● What the exercise asks
Set down exactly the lines that run from the line with "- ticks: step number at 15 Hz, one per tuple" to the end of the data, and nothing else.

##### Input data #####

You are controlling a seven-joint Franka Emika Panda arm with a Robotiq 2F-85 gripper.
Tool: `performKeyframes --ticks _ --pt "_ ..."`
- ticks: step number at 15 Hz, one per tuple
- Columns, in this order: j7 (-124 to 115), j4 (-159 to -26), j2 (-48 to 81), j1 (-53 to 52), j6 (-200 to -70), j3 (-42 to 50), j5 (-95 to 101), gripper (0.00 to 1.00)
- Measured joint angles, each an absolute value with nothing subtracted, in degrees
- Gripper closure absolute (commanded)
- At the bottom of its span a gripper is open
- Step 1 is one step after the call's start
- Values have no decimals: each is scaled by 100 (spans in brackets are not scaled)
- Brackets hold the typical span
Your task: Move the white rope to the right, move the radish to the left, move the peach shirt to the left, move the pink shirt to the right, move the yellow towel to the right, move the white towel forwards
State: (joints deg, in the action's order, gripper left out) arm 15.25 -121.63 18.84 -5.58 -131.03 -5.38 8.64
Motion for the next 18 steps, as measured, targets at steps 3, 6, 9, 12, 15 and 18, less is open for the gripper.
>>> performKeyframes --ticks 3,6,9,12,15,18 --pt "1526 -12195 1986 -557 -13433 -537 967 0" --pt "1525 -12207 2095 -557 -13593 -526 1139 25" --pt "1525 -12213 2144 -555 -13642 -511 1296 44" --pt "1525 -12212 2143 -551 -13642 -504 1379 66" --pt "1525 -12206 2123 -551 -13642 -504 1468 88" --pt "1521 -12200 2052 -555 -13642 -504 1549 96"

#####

● Solution for this exercise
- ticks: step number at 15 Hz, one per tuple
- Columns, in this order: j7 (-124 to 115), j4 (-159 to -26), j2 (-48 to 81), j1 (-53 to 52), j6 (-200 to -70), j3 (-42 to 50), j5 (-95 to 101), gripper (0.00 to 1.00)
- Measured joint angles, each an absolute value with nothing subtracted, in degrees
- Gripper closure absolute (commanded)
- At the bottom of its span a gripper is open
- Step 1 is one step after the call's start
- Values have no decimals: each is scaled by 100 (spans in brackets are not scaled)
- Brackets hold the typical span
Your task: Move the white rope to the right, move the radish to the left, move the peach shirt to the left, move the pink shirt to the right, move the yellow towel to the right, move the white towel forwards
State: (joints deg, in the action's order, gripper left out) arm 15.25 -121.63 18.84 -5.58 -131.03 -5.38 8.64
Motion for the next 18 steps, as measured, targets at steps 3, 6, 9, 12, 15 and 18, less is open for the gripper.
>>> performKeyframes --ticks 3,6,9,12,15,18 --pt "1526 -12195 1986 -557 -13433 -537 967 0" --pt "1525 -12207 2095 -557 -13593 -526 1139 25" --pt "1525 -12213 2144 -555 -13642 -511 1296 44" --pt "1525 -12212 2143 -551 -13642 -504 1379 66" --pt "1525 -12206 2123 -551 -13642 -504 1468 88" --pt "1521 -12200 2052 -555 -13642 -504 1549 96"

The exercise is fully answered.